§ PROBLEM REQUIREMENTS:
Each line of the listing needs to be given again exactly.

§ DATA EXTRACT:
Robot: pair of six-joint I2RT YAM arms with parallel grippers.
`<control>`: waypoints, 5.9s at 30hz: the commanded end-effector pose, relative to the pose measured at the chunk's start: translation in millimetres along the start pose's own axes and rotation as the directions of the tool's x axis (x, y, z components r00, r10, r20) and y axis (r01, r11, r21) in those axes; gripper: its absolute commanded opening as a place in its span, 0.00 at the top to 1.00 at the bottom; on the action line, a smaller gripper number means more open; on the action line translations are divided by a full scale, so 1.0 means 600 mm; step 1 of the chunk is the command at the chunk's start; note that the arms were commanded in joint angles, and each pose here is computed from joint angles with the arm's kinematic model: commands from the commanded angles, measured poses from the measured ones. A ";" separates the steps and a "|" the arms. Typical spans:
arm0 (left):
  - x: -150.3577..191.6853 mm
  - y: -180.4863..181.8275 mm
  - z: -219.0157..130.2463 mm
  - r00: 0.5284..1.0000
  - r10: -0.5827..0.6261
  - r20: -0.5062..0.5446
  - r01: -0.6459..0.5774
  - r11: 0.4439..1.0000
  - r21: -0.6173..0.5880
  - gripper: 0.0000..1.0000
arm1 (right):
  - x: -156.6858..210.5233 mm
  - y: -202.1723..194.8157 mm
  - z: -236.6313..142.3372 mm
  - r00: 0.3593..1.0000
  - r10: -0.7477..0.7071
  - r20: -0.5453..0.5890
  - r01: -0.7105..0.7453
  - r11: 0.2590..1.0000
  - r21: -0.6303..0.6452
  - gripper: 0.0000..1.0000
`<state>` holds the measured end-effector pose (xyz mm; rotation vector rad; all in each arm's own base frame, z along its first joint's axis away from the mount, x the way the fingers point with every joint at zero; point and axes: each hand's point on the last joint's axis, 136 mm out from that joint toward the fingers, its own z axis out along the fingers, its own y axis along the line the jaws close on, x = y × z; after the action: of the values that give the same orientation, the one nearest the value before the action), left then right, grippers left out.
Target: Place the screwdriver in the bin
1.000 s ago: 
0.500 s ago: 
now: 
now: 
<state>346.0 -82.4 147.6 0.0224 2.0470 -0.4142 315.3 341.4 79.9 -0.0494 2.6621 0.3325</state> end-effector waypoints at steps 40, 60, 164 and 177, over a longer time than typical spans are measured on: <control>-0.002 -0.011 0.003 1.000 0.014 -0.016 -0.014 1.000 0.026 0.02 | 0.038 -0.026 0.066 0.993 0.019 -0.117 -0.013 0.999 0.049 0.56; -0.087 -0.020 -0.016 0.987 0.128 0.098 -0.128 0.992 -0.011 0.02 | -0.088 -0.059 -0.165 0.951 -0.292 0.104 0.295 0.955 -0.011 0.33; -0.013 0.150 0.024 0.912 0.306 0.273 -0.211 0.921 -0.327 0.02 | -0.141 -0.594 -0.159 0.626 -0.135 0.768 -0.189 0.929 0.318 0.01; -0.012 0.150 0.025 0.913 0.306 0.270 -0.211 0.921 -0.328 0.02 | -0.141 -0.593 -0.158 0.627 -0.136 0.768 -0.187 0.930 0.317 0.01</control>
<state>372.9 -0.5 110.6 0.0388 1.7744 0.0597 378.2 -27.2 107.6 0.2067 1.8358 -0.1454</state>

§ OUTPUT OF THE EXERCISE:
Robot: pair of six-joint I2RT YAM arms with parallel grippers.
`<control>`: waypoints, 5.9s at 30hz: the commanded end-effector pose, relative to the pose measured at the chunk's start: translation in millimetres along the start pose's own axes and rotation as the directions of the tool's x axis (x, y, z components r00, r10, r20) and y axis (r01, r11, r21) in those axes; gripper: its absolute commanded opening as a place in its span, 0.00 at the top to 1.00 at the bottom; on the action line, a smaller gripper number means more open; on the action line translations are divided by a full scale, so 1.0 means 600 mm; step 1 of the chunk is the command at the chunk's start; note that the arms were commanded in joint angles, and each pose here is computed from joint angles with the arm's kinematic model: commands from the commanded angles, measured poses from the measured ones. A ";" separates the steps and a "|" the arms. Typical spans:
arm0 (left):
  - x: -150.3577..191.6853 mm
  - y: -180.4863..181.8275 mm
  - z: -219.0157..130.2463 mm
  - r00: 0.5284..1.0000
  - r10: -0.5827..0.6261
  - r20: -0.5062..0.5446
  - r01: -0.6459..0.5774
  - r11: 0.4439..1.0000
  - r21: -0.6173..0.5880
  - gripper: 0.0000..1.0000
arm1 (right):
  - x: -156.6858..210.5233 mm
  - y: -202.1723..194.8157 mm
  - z: -236.6313..142.3372 mm
  - r00: 0.3593..1.0000
  - r10: -0.7477..0.7071
  - r20: -0.5453..0.5890
  - r01: -0.7105..0.7453
  - r11: 0.2590..1.0000
  - r21: -0.6303..0.6452
  - gripper: 0.0000..1.0000
`<state>` holds the measured end-effector pose (xyz mm; rotation vector rad; all in each arm's own base frame, z along its first joint's axis away from the mount, x the way the fingers point with every joint at zero; point and axes: each hand's point on the last joint's axis, 136 mm out from that joint toward the fingers, its own z axis out along the fingers, its own y axis along the line the jaws close on, x = y × z; after the action: of the values that give the same orientation, the one nearest the value before the action), left then right, grippers left out.
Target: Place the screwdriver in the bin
1.000 s ago: 
0.500 s ago: 
now: 
now: 
<state>346.0 -82.4 147.6 0.0224 2.0470 -0.4142 315.3 341.4 79.9 -0.0494 2.6621 0.3325</state> end-effector waypoints at steps 40, 60, 164 and 177, over a longer time than typical spans are measured on: <control>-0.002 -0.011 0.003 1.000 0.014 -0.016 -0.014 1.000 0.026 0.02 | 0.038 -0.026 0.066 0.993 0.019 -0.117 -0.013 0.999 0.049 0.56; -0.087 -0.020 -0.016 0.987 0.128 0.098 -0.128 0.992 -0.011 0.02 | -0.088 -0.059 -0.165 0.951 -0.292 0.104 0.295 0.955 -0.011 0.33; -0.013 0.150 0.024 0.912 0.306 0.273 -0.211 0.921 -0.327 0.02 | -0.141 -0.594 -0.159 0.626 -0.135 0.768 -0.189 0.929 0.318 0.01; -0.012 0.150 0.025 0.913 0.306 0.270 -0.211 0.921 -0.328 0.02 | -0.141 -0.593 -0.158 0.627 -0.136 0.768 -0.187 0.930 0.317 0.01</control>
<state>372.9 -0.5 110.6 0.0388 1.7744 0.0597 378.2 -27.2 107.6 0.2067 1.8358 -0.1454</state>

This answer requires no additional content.